▸ **Data segment**
=== Begin Enclosure ===

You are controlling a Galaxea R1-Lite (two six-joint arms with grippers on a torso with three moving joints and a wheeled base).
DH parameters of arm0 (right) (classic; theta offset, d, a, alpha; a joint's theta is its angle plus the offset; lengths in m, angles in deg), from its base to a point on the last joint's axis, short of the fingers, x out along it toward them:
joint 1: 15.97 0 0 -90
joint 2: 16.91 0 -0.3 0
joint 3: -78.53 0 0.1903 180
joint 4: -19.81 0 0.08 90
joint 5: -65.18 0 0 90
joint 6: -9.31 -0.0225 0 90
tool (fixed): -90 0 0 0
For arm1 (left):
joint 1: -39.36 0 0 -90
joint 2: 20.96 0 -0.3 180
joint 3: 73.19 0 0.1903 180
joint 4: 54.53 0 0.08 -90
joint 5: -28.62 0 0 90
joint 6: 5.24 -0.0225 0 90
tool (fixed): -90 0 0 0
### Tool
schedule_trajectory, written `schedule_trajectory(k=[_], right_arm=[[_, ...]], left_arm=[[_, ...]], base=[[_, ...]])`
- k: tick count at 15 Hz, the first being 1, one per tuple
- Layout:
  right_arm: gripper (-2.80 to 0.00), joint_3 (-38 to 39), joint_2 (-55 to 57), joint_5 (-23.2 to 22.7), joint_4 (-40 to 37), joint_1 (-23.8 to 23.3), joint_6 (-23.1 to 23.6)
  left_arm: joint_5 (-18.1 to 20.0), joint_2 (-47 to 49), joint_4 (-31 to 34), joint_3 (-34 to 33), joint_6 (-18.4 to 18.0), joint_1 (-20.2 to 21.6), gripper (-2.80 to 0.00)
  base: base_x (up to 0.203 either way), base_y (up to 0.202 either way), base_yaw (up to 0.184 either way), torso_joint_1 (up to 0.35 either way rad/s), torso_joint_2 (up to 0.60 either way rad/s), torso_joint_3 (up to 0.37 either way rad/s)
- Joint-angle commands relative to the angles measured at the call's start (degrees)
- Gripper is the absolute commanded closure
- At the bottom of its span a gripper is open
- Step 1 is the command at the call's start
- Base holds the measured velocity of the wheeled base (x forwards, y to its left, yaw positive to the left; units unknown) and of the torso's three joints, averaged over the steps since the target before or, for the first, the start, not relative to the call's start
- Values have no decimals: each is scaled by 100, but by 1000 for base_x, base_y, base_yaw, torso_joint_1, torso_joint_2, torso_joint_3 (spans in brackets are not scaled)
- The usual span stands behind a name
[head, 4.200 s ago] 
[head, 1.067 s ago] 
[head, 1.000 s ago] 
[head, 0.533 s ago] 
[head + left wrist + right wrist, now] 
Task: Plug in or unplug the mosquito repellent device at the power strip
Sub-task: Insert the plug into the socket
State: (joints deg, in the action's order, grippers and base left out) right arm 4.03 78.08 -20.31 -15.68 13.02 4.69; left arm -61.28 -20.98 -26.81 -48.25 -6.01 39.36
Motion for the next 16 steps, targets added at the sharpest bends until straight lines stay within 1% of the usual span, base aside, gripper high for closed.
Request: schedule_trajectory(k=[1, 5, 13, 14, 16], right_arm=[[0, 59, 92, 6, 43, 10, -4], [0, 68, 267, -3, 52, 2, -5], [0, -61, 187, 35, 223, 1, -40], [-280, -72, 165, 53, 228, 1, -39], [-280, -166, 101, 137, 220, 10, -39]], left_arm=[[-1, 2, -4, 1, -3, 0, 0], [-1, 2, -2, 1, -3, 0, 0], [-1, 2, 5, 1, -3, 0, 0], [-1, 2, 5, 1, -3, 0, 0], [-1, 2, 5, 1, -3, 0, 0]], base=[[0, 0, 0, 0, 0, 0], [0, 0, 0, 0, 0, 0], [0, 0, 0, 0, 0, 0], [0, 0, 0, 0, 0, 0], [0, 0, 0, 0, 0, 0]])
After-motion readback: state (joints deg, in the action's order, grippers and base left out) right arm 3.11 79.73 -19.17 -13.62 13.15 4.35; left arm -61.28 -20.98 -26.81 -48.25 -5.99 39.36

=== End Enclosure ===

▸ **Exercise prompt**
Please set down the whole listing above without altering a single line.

▸ **Task solution**
You are controlling a Galaxea R1-Lite (two six-joint arms with grippers on a torso with three moving joints and a wheeled base).
DH parameters of arm0 (right) (classic; theta offset, d, a, alpha; a joint's theta is its angle plus the offset; lengths in m, angles in deg), from its base to a point on the last joint's axis, short of the fingers, x out along it toward them:
joint 1: 15.97 0 0 -90
joint 2: 16.91 0 -0.3 0
joint 3: -78.53 0 0.1903 180
joint 4: -19.81 0 0.08 90
joint 5: -65.18 0 0 90
joint 6: -9.31 -0.0225 0 90
tool (fixed): -90 0 0 0
For arm1 (left):
joint 1: -39.36 0 0 -90
joint 2: 20.96 0 -0.3 180
joint 3: 73.19 0 0.1903 180
joint 4: 54.53 0 0.08 -90
joint 5: -28.62 0 0 90
joint 6: 5.24 -0.0225 0 90
tool (fixed): -90 0 0 0
### Tool
schedule_trajectory, written `schedule_trajectory(k=[_], right_arm=[[_, ...]], left_arm=[[_, ...]], base=[[_, ...]])`
- k: tick count at 15 Hz, the first being 1, one per tuple
- Layout:
  right_arm: gripper (-2.80 to 0.00), joint_3 (-38 to 39), joint_2 (-55 to 57), joint_5 (-23.2 to 22.7), joint_4 (-40 to 37), joint_1 (-23.8 to 23.3), joint_6 (-23.1 to 23.6)
  left_arm: joint_5 (-18.1 to 20.0), joint_2 (-47 to 49), joint_4 (-31 to 34), joint_3 (-34 to 33), joint_6 (-18.4 to 18.0), joint_1 (-20.2 to 21.6), gripper (-2.80 to 0.00)
  base: base_x (up to 0.203 either way), base_y (up to 0.202 either way), base_yaw (up to 0.184 either way), torso_joint_1 (up to 0.35 either way rad/s), torso_joint_2 (up to 0.60 either way rad/s), torso_joint_3 (up to 0.37 either way rad/s)
- Joint-angle commands relative to the angles measured at the call's start (degrees)
- Gripper is the absolute commanded closure
- At the bottom of its span a gripper is open
- Step 1 is the command at the call's start
- Base holds the measured velocity of the wheeled base (x forwards, y to its left, yaw positive to the left; units unknown) and of the torso's three joints, averaged over the steps since the target before or, for the first, the start, not relative to the call's start
- Values have no decimals: each is scaled by 100, but by 1000 for base_x, base_y, base_yaw, torso_joint_1, torso_joint_2, torso_joint_3 (spans in brackets are not scaled)
- The usual span stands behind a name
[head, 4.200 s ago] 
[head, 1.067 s ago] 
[head, 1.000 s ago] 
[head, 0.533 s ago] 
[head + left wrist + right wrist, now] 
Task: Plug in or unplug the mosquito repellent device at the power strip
Sub-task: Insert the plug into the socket
State: (joints deg, in the action's order, grippers and base left out) right arm 4.03 78.08 -20.31 -15.68 13.02 4.69; left arm -61.28 -20.98 -26.81 -48.25 -6.01 39.36
Motion for the next 16 steps, targets added at the sharpest bends until straight lines stay within 1% of the usual span, base aside, gripper high for closed.
Request: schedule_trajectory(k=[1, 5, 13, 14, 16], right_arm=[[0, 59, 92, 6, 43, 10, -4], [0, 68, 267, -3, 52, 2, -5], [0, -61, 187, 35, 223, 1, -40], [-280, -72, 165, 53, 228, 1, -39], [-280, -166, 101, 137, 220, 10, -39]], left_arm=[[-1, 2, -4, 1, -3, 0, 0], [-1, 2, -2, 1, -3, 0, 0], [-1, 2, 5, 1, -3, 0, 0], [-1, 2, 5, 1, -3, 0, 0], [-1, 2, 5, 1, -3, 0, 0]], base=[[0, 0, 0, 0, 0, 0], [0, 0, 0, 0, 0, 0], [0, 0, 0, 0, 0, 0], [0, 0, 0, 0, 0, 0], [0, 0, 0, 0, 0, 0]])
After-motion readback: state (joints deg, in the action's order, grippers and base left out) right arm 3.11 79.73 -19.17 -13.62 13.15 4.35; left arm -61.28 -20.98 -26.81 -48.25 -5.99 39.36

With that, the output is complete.